The talk in Washington is beginning to sound a little panicky when it comes to extending the Bush tax cuts.
With the 2001 and 2003 tax cuts soon approaching their expiration date like a carton of milk left on the supermarket shelf for too long, Congress is looking to restock with an extension for at least lower-income and middle-class taxpayers. The Obama administration is under pressure to abide by its campaign promise not to raise taxes on those making less than $250,000 a year. On the other hand, its also been hearing that if taxes go up on upper-income taxpayers, that could be enough to choke off economic growth, especially for small business owners.
The two sides have begun squaring off against the backdrop of the exploding federal budget deficit. While tax cuts are almost invariably politically appealing, especially in an election year, they carry the inevitable problem of reducing revenue that has to be made up in some way.
Unfortunately spending cuts will only go so far, and like tax cuts they are inevitably resisted by whichever groups see the budget cuts as affecting their own bottom line.

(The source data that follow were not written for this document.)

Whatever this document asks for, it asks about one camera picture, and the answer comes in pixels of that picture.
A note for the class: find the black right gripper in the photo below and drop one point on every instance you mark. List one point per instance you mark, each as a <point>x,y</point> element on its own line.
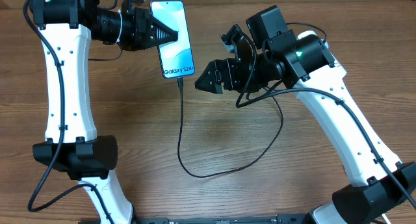
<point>219,71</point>

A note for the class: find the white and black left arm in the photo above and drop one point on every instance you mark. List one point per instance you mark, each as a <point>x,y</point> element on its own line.
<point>72,144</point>

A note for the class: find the blue Galaxy smartphone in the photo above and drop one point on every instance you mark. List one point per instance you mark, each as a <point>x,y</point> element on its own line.
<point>175,52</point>

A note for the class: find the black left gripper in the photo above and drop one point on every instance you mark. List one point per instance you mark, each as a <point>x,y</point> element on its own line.
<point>145,23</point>

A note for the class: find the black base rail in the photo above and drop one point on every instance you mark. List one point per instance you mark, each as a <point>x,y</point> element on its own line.
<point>279,219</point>

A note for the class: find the white power strip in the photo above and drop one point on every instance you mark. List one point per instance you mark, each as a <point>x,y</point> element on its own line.
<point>317,60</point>

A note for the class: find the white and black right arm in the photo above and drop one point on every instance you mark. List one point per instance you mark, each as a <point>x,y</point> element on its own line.
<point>271,54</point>

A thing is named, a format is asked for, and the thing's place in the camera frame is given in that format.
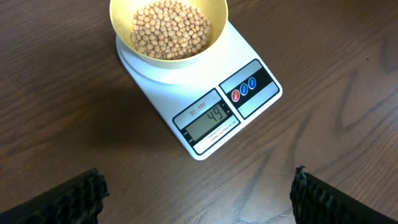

Congress is facing the difficult task of balancing the demands for deficit reduction against pressure to extend tax cuts that have been partly responsible for the growing budget gap. While tax cuts may help stimulate the economy for a time, they eventually tend to be taken for granted and need to be extended year after year just to keep voters or campaign contributors from protesting any tax hikes they can spot looming on the horizon.
If Congress takes the relatively easy way out and decides to extend all the tax cuts for only one more year, in the hopes that the economy will recover sufficiently by next year to start generating more revenue for the Treasury, that may be a politically popular decision, but it wont put them any closer to solving the long-term problems with the federal budget. And with the bipartisan deficit commission expected to produce its recommendations soon after the elections for how Congress and the administration should finally deal with the deficit, it wont be far from the expiration date of the last administrations tax cuts. In other words, the day of reckoning is not far off no matter what short-term fixes Washington decides to try.